Recruitment Status : Active, not recruiting

First Posted : February 8, 2022

Last Update Posted : October 17, 2023

View this study on the modernized ClinicalTrials.gov

Sponsor:

Collaborators:

Helse Stavanger HF

Helse Vest

University of Bergen

ProLAR Nett

University of Oslo

Information provided by (Responsible Party):

Haukeland University Hospital

Tracking Information

First Submitted Date ^ICMJE

January 24, 2022

First Posted Date ^ICMJE

February 8, 2022

Last Update Posted Date

October 17, 2023

Actual Study Start Date ^ICMJE

April 7, 2022

Estimated Primary Completion Date

October 2023 (Final data collection date for primary outcome measure)

Current Primary Outcome Measures ^ICMJE

Psychological distress [ Time Frame: Mid of the intervention period 16 weeks after initiation ]

The primary outcome is psychological distress assessed with the Norwegian validated translation ten item version of Hopkins Symptom Checklist (SCL-10) in the mid of the intervention period 16 weeks after initiation (12-20). This will be evaluated with mean SCL-10 item score and compared between intervention and control arm.

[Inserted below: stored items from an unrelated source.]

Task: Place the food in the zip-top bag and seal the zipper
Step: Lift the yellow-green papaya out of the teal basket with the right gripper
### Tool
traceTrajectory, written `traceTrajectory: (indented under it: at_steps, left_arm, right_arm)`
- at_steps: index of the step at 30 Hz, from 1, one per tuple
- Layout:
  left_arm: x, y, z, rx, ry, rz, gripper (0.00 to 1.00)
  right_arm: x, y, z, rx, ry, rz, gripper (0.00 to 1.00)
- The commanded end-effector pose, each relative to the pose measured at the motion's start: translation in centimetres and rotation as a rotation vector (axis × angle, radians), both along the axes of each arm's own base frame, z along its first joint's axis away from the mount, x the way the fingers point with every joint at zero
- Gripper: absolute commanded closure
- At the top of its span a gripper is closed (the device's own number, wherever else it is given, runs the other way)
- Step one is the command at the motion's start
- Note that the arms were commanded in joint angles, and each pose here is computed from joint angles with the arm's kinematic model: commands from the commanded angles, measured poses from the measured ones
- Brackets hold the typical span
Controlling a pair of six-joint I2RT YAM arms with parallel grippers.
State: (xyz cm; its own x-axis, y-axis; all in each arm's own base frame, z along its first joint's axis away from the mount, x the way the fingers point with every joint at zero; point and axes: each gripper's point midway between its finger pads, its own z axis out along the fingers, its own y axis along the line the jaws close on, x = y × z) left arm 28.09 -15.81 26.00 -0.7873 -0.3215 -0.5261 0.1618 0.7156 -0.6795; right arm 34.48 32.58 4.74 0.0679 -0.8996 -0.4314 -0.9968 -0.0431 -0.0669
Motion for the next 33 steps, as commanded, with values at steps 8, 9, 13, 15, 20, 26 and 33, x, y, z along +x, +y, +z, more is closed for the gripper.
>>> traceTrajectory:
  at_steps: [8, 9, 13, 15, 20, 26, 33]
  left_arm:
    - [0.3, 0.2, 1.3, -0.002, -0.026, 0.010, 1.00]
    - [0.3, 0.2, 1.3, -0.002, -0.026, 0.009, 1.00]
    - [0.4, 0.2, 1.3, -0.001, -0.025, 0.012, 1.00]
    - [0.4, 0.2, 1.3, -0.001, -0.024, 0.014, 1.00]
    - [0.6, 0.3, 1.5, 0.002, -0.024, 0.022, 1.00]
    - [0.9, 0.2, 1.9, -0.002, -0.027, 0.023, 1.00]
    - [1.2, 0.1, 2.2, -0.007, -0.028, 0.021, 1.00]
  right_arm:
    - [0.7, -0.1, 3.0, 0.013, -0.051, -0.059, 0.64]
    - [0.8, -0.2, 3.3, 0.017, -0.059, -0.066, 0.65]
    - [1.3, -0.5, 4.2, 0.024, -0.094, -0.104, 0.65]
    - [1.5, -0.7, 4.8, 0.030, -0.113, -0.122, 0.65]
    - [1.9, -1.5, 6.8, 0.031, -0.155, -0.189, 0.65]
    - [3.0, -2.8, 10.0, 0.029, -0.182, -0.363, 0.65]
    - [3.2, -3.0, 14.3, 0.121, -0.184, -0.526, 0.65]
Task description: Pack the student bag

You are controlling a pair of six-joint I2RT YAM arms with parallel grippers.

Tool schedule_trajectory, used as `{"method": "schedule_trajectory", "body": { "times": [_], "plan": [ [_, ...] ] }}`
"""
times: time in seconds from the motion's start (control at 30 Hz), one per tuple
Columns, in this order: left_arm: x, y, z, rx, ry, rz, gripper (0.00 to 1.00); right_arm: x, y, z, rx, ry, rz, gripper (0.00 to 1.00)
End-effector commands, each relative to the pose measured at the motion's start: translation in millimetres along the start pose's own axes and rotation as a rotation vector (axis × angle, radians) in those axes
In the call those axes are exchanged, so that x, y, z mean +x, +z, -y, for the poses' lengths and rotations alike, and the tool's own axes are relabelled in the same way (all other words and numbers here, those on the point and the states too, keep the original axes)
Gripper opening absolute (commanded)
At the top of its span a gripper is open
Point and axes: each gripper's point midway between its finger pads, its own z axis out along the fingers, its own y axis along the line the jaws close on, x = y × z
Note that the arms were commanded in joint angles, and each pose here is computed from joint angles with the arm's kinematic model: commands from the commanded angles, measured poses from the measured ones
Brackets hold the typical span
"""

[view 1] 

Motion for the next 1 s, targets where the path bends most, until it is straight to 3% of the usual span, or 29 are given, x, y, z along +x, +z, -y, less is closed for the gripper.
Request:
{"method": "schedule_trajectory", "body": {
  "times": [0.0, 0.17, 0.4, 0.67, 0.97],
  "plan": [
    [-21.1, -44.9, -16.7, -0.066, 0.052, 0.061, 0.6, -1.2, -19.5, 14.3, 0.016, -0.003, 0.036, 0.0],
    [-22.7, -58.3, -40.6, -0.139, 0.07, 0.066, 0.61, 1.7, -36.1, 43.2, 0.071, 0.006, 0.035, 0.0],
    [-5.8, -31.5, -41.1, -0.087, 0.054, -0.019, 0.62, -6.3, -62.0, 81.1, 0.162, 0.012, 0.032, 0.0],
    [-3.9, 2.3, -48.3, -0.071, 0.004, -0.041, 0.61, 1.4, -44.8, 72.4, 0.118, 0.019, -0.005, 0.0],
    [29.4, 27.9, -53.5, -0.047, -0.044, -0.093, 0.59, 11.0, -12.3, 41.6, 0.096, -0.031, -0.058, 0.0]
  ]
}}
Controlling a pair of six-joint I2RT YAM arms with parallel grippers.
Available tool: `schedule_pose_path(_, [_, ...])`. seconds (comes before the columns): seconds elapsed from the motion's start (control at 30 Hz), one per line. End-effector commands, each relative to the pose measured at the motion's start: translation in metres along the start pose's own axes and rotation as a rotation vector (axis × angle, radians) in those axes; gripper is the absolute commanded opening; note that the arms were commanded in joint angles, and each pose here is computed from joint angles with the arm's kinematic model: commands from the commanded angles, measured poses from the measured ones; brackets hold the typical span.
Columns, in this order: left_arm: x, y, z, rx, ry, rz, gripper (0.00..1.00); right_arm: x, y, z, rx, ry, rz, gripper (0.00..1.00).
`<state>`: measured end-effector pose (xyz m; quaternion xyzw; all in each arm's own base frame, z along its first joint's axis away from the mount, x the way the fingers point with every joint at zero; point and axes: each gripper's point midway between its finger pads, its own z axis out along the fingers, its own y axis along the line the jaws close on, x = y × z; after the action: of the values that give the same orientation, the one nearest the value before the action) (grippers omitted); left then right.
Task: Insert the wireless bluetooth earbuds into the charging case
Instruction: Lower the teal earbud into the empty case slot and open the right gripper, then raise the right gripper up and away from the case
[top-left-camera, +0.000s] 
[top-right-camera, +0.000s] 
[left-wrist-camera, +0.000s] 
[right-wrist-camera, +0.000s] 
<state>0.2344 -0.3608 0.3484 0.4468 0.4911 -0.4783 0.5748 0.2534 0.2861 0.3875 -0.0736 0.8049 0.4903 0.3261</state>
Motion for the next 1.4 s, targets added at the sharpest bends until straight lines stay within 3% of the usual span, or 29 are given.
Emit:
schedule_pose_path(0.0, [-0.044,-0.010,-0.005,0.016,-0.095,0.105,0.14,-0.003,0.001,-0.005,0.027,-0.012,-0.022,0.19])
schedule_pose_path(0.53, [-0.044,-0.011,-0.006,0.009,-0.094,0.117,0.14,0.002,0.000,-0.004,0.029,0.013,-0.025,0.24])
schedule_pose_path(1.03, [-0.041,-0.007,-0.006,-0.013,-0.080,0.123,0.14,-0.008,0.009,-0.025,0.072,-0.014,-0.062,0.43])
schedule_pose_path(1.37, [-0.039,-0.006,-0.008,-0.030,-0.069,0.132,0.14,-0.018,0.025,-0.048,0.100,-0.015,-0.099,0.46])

Original Primary Outcome Measures ^ICMJE

Same as current

Change History

Current Secondary Outcome Measures ^ICMJE

Biochemical indicator of inflammation [ Time Frame: Mid of the intervention period 16 weeks after initiation ]
Biochemical indicators of inflammation measured with C-reactive protein in serum
Biochemical indicators of fruit intake [ Time Frame: Mid of the intervention period 16 weeks after initiation ]
Biochemical indicators of fruit intake measured with serum carotenoids
Fatigue Symptom Scale [ Time Frame: Mid of the intervention period 16 weeks after initiation ]
Changes in fatigue will be assessed with the Fatigue Symptom Scale (FSS-3, scale 0-18, higher values is worse)
Physical functioning [ Time Frame: Mid of the intervention period 16 weeks after initiation ]
Physical functioning assessed with 4-minute step-test measuring number of steps climbed in period
Health-related quality of life [ Time Frame: Mid of the intervention period 16 weeks after initiation ]
Changes in health-related quality of life will be assessed with EuroQoL EQ-5D-5L (0-100, higher is better)

Original Secondary Outcome Measures ^ICMJE

Same as current

Current Other Pre-specified Outcome Measures

Not Provided

Original Other Pre-specified Outcome Measures

Not Provided

Descriptive Information

Brief Title ^ICMJE

Effect of Fruit Smoothie Supplementation on Psychological Distress Among People Receiving Opioid Agonist Therapy

Official Title ^ICMJE

Effect of Fruit Smoothie Supplementation on Psychological Distress Among People With Substance Use Disorders Receiving Opioid Agonist Therapy: a Randomised Controlled Trial

Brief Summary

Background: People with substance use disorders generally have poor diets including limited intake of fruit and vegetables. Evidence shows substantial health benefits from increasing fruit and vegetable consumption on a variety of indicators and possibly also psychological distress. A pilot study has indicated that supplementation with fruit smoothie could be promising also among people receiving opioid agonist therapy (OAT) for opioid dependence. FruktBAR will compare the efficacy of fruit smoothie supplementation within the OAT clinics compared to standard treatment.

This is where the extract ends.